Primeiro post de uma série de filmes vistos no Festival de San Sebastián que foi encerrado ontem.
Elle (2016 – FRA)
Com tela escura, a cena inicial dá indícios de violência contra uma mulher. O que Paul Verhoeven e Isabelle Huppert fazem a seguir é construir essa personagem, com riqueza de detalhes e nuances que a tornam única e fascinante. Além, de um jogo do público, testando os limites da inquietude e da libertação feminina dos estereótipos que tão bem conhecemos.

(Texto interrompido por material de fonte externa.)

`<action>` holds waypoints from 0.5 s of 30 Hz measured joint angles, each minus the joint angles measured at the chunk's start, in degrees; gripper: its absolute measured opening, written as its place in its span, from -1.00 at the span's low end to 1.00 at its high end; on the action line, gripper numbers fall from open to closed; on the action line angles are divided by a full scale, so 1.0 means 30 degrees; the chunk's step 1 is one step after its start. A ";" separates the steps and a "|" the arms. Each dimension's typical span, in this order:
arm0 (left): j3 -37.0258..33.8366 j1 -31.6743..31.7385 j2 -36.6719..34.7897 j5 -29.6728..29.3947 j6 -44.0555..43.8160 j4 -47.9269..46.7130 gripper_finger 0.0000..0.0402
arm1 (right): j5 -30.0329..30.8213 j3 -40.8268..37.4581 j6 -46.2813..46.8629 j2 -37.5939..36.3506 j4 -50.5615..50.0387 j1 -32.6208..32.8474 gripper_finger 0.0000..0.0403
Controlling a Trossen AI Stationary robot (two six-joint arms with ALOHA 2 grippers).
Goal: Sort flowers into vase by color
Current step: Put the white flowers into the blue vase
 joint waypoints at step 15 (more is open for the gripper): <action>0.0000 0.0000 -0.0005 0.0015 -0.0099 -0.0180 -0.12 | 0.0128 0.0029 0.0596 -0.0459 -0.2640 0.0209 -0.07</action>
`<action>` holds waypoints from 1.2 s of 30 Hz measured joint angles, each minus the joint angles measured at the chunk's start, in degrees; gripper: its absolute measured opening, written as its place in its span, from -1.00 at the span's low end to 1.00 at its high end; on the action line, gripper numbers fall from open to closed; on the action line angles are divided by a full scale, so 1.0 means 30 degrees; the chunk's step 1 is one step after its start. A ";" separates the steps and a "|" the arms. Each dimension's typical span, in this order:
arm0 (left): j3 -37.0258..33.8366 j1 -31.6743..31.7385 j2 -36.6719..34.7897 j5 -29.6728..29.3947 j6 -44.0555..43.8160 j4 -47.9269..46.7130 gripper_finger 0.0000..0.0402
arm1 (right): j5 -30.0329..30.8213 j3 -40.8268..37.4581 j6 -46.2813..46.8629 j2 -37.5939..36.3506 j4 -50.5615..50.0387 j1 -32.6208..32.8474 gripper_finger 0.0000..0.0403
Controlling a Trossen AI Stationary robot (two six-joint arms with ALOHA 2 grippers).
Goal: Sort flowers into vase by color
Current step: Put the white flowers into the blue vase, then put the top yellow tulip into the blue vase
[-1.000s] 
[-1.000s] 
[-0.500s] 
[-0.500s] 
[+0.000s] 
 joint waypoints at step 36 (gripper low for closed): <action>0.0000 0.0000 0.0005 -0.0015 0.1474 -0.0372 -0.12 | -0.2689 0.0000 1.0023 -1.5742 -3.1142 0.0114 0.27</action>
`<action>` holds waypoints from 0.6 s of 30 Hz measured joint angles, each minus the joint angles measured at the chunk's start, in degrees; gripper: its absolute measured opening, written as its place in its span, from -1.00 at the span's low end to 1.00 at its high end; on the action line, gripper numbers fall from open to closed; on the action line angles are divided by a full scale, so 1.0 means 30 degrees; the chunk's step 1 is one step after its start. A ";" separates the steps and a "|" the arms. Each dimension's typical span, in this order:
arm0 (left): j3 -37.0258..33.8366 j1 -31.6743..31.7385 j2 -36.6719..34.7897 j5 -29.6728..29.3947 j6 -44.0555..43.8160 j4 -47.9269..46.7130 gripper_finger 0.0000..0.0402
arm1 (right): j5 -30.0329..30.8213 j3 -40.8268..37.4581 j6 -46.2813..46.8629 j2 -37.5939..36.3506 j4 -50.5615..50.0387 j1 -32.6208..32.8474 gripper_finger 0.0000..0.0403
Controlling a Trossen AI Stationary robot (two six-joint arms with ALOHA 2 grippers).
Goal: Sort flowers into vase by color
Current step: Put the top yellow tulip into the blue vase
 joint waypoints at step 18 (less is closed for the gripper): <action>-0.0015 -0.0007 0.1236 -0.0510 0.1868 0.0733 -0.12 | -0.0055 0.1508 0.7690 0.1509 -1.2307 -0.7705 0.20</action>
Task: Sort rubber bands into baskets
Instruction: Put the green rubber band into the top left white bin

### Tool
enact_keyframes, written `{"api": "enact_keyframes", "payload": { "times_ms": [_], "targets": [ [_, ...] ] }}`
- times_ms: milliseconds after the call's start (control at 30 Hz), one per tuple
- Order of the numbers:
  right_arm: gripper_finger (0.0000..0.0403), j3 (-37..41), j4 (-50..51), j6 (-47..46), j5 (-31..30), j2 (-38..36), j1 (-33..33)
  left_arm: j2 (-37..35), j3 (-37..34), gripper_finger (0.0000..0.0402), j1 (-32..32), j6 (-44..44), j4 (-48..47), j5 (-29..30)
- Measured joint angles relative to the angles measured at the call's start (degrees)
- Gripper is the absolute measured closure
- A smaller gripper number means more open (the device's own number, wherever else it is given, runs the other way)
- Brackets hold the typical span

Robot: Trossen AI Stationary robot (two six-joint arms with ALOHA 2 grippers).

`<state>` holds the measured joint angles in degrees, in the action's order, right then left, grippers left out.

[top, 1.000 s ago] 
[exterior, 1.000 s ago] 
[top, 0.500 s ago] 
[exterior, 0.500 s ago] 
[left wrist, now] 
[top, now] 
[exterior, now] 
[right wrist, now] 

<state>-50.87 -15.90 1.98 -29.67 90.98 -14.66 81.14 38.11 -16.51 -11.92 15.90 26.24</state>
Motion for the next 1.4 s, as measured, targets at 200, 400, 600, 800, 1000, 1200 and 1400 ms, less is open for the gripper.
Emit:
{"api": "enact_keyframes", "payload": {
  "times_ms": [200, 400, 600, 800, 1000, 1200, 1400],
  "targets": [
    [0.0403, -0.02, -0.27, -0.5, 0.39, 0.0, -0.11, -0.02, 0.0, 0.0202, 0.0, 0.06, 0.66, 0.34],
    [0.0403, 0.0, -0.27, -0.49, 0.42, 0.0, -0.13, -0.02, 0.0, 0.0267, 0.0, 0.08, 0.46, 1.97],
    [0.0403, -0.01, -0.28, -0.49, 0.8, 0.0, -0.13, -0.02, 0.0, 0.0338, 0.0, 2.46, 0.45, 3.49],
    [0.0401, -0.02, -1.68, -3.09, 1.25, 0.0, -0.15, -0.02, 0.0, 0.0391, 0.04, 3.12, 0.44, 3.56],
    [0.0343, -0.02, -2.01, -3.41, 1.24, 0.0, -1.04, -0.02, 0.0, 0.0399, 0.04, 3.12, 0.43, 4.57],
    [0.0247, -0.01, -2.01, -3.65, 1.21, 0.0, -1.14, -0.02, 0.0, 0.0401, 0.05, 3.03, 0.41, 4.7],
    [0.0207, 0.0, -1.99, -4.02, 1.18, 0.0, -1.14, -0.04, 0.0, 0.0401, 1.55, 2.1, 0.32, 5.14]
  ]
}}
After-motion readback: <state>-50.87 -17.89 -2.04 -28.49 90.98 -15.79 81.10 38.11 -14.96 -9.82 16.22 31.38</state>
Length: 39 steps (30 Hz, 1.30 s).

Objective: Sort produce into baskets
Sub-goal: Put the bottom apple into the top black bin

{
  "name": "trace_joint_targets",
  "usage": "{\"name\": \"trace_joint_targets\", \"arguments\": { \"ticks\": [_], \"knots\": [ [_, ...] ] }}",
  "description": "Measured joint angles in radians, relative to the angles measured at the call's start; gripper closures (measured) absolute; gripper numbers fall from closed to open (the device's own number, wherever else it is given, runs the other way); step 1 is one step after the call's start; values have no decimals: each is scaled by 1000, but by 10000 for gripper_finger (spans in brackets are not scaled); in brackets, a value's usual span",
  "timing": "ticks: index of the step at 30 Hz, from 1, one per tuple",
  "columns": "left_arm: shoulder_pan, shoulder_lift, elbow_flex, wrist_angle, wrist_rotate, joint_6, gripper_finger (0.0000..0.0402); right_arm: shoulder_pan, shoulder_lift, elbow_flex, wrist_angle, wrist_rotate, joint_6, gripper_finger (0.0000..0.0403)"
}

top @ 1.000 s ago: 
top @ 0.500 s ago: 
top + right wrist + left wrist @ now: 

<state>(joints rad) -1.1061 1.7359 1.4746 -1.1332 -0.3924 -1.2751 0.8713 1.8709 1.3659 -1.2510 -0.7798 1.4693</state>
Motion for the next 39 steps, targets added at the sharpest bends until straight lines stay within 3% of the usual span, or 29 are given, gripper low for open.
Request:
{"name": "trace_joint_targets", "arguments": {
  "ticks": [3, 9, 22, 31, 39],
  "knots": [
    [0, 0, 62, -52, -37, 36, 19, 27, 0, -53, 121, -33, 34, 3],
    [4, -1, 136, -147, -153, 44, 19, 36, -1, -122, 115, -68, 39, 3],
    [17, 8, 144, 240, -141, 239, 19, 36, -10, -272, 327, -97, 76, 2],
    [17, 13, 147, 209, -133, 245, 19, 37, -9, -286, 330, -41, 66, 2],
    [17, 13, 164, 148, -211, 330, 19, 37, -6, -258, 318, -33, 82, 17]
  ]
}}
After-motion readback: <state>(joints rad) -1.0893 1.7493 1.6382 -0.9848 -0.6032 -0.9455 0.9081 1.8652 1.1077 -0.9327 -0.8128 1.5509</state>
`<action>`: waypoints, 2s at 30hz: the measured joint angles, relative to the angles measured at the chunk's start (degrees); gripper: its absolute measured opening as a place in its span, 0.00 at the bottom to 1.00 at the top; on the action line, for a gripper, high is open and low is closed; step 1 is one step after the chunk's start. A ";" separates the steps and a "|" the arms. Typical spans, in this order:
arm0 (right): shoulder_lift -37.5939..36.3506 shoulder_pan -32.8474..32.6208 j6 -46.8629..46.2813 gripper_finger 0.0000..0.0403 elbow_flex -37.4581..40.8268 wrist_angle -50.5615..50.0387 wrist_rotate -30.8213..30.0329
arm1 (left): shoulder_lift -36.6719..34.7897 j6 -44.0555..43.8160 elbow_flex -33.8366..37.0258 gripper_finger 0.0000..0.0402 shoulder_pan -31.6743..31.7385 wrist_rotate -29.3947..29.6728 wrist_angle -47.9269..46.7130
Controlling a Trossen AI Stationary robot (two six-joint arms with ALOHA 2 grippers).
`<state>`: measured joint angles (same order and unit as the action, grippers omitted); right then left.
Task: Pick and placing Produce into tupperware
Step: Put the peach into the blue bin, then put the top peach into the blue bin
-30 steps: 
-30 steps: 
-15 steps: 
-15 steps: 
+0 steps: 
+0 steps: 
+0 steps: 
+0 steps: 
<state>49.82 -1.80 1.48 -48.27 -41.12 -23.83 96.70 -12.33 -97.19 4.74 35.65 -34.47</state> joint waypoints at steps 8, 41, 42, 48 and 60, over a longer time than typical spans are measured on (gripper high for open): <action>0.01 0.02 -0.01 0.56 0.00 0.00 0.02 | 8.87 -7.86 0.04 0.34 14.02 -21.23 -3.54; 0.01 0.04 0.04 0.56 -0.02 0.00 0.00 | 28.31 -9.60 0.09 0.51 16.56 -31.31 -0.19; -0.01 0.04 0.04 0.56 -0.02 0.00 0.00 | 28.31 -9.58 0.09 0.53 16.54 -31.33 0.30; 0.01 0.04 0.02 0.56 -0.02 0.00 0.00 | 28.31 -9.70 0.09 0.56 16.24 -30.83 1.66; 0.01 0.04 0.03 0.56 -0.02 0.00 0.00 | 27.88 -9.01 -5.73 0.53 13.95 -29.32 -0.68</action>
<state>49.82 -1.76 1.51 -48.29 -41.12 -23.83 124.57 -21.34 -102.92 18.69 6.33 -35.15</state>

Por isso, com o forte movimento de clamor feminino dos tempos atuais, o filme de Verhoeven não poderia chegar em melhor hora. Michelle (Huppert) e Anna (Anne Consigny) são sócias de uma empresa que desenvolve videogames, duas mulheres entre os 50 e 60 anos, com vida sexual e social ativa e trabalhando neste ramo já é a primeira quebra de qualquer paradigma. Enquanto descobrimos mais de Michelle ao testemunharmos seus relacionamentos com o filho, a mãe, o ex-marido, os vizinhos e etc, surge um passado familiar nebuloso que lhe afasta de delatar à polícia o estupro.
Por meio de uma trilha sonora precisa e de uma sofisticação narrativa absurda, a dupla Verhoeven-Huppert constrói relações, fragilidades e fortalezas dessa mulher ainda mais inquietante que a própria trama de saber qual a identidade do violentador. O ato de violência se torna, apenas, mais um ponto crucial da vida de Michelle. Ela é mais o todo que a cerca, e suas respostas a cada um, do que uma frágil e indefesa presa fácil de um violento perseguidor anônimo. Michelle representa a mulher moderna, talvez menos sentimental do que seja possível, ou talvez mais calejada do que qualquer uma para enfrentar seus tramas e criar a autodefesa necessária para não se abater, e essas armas escondem as fragilidades, mas principalmente intimidam a maioria. Sexo, a influência católica, o mundo da tecnologia, uma nova concepção de liberdade e familia moderna, Elle é um estudo intrigante do que seria um encontro de Caché e Claude Chabrol.